Variance Analysis for Accumulation

已有的非隐私保护的gradients accumulation [19,21,24,25] 中，本地向量更新为 $r^t=r^{t-1}+\alpha g^t$，我们将其改为了 $r^t=r^{t-1}+g^t$，旨在降低local updates的方差，使得迭代过程更稳定。

Private Dimension Selection

这一节分析维度选择的算法。

Selection Mechanisms

Exponential Mechanism (EXP)：最容易想到的应该就是指数机制了。指数机制可以怎么用过来呢，对于一个用户的 accumulated vector $r$，我们先将其按照绝对值降序排列。对于第 $j$ 个维度，，我们将其的utility score 定位其排序 $\rho_j$。那么绝对值最大的就以较大的概率输出了。也就是 index $j\in[d]$ 输出的概率为：$\frac{\exp \left(\frac{\epsilon_{1} \rho_{j}}{d-1}\right)}{\sum_{i=1}^{d} \exp \left(\frac{\epsilon_{1} \rho_{i}}{d-1}\right)}$。其LDP的证明如 Lemma 1所示。

Lemma 1. EXP机制满足 $\epsilon_1$-LDP。

给定两个ranking向量，$z, z^{\prime} \in\{1, \cdots, d-1\}^{d}$，$j$ 表示输出index，在 $z,z’$ 中对应的 $j$ 的ranking是 $\rho,\rho’$，那么以下证明成立：
$\frac{\operatorname{Pr}[j | z]}{\operatorname{Pr}\left[j | z^{\prime}\right]}=\frac{\exp \left(\frac{\epsilon_{1} \rho}{d-1}\right)}{\sum_{i=1}^{d} \exp \left(\frac{\epsilon_{1} \rho_{i}}{d-1}\right)} / \frac{\exp \left(\frac{\epsilon_{1} \rho^{\prime}}{d-1}\right)}{\sum_{i=1}^{d} \exp \left(\frac{\epsilon_{1} \rho_{i}}{d-1}\right)} \leq \frac{\exp \left(\frac{\epsilon_{1} \cdot d}{d-1}\right)}{\exp \left(\frac{\epsilon_{1} \cdot 1}{d-1}\right)}=e^{\frac{\epsilon_{1}(d-1)}{d-1}}=e^{\epsilon_{1}}$

举个例子，假如某个用户的梯度是 $[0.3, 1.2, 0.6]$，那么其对应的utility就是 $[1,3,2]$，然后再以一定的概率输出对应项即可。

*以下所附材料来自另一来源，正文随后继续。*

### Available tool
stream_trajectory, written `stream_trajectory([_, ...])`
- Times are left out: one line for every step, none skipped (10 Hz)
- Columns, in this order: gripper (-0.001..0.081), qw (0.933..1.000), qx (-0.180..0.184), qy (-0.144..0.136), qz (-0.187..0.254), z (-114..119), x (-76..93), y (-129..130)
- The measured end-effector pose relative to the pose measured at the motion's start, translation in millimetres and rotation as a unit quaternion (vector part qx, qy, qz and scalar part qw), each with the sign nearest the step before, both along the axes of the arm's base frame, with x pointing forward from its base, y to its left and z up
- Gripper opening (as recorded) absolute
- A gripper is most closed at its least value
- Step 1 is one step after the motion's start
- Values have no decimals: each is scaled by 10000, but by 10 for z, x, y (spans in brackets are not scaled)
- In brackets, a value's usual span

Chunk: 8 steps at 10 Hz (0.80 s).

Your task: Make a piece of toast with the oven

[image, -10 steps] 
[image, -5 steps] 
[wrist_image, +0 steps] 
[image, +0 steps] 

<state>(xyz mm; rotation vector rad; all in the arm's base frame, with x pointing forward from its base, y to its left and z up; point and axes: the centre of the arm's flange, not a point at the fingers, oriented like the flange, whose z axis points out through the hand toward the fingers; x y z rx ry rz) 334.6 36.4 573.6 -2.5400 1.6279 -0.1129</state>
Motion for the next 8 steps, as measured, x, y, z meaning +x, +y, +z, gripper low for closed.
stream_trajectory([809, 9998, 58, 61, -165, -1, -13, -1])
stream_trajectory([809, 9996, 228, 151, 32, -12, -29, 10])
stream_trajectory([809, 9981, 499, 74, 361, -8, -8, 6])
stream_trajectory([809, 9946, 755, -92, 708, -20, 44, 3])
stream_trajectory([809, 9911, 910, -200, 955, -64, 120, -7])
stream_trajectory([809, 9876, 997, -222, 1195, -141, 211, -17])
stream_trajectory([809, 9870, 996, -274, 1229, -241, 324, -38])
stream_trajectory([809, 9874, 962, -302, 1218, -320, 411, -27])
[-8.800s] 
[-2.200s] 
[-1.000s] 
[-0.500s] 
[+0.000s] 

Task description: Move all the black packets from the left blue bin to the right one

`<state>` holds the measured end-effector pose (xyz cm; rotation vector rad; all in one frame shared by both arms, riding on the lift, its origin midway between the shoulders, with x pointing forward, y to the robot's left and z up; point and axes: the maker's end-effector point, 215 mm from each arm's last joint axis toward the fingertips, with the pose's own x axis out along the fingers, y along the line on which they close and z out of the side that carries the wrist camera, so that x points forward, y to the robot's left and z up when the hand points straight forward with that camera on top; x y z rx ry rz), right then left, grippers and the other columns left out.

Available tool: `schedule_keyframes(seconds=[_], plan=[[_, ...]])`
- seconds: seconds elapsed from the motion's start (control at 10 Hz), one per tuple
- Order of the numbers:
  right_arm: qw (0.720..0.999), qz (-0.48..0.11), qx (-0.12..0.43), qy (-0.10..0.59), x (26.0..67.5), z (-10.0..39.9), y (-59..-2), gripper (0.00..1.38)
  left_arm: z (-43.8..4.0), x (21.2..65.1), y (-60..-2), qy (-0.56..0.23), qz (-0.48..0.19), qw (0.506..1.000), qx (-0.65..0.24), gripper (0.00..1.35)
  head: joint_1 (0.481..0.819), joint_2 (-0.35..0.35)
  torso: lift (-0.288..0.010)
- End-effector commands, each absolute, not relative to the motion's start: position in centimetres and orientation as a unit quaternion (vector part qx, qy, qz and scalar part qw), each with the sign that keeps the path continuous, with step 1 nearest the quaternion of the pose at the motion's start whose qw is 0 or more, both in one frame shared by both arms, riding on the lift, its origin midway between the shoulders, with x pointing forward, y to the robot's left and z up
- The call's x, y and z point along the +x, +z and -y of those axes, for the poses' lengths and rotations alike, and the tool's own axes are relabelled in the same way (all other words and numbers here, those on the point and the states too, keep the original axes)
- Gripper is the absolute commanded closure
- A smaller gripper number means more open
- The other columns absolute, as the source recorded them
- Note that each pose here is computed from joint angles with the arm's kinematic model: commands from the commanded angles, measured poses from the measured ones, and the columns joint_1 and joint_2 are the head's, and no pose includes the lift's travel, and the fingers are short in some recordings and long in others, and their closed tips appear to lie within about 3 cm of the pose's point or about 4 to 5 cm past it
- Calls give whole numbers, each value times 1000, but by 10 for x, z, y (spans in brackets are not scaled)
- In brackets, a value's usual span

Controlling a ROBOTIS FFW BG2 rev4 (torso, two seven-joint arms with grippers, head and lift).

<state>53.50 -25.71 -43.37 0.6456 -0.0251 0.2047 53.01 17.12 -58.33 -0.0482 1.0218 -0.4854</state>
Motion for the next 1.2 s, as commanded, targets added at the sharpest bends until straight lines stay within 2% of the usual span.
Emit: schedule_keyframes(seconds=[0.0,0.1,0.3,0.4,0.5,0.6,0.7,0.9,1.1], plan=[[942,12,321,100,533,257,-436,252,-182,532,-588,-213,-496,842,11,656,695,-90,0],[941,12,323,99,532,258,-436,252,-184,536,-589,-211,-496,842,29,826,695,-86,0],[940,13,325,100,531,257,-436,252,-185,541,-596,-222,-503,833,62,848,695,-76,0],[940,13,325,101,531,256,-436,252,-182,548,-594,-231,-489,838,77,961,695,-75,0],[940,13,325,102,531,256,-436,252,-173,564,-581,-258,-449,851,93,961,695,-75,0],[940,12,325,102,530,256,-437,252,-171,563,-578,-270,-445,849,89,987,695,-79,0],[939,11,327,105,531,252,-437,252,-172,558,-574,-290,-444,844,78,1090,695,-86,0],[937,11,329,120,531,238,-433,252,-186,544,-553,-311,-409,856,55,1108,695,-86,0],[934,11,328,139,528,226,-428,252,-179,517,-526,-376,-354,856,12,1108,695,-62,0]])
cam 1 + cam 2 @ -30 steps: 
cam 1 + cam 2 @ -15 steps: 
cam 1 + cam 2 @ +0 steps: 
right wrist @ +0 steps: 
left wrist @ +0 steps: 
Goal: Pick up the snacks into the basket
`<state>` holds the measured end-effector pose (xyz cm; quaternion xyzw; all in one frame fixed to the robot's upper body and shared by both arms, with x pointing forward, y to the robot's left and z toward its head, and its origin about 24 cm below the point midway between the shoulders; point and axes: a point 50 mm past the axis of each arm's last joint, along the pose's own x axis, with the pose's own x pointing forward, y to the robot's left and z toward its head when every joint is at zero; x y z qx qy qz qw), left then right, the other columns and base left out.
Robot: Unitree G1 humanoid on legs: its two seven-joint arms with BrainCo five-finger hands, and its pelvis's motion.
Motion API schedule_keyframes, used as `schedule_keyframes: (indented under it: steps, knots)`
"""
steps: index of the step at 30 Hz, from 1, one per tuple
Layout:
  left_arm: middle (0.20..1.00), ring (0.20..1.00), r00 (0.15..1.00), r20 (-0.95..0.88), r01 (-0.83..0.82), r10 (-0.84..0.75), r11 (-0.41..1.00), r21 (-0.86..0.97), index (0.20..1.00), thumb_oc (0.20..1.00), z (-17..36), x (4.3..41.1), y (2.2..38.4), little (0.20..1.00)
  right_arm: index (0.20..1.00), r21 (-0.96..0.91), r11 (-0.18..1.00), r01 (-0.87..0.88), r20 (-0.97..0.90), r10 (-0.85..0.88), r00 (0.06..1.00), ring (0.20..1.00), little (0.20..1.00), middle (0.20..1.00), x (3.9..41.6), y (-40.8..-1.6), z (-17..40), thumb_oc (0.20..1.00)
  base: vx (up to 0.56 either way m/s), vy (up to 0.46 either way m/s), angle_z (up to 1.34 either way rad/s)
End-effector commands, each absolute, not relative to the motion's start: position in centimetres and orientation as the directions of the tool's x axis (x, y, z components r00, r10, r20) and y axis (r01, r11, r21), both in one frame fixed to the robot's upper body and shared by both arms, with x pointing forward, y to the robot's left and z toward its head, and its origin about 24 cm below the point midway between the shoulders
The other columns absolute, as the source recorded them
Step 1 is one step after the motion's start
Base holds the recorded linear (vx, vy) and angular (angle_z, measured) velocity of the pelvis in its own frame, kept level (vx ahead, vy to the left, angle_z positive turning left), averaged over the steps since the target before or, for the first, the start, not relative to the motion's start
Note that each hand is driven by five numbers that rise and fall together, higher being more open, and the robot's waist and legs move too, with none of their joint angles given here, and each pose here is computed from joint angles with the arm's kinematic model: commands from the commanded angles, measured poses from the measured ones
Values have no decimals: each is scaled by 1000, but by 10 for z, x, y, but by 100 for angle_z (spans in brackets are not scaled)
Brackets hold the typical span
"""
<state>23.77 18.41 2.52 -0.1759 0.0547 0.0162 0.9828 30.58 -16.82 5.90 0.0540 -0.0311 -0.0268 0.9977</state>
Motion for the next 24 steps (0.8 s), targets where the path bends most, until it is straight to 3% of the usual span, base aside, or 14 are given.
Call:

但是，指数机制的问题在于，我们有时候比较关心 top-k 的，所以作者提出了新的机制。

Perturbed Encoding Mechanism (PE)：首先，我们依然需要和EXP一样的排序过程。然后我们引入一个top-k的标志位，设其为 $z$。然后我们将 randomized response 用到 $z$ 上。假设 $\hat{z}$ 是经过randomized response的，其中可能有多个1，也可能全为0。我们把为1的index集合起来令其为 $\mathbb{S}$。如果 $\mathbb{S}$ 是空集，那么客户上传一个 $\perp$，如果不是空集，那么客户从里面随机选一个并上传。其隐私保证由lemma 2给出。

有点绕，举个例子，依然假设用户数据是$[0.3, 1.2, 0.6]$，此时我么关心top-2。那么这时候的 $z=[0,1,1]$，然后我们对其用 RR，假设 $\hat{z}=[1,0,1]$，这时候我们从第一个或者第三个里面随机选一个作为index。如果 $\hat{z}=[0,0,0]$ 的话，我们就发送 $\perp$。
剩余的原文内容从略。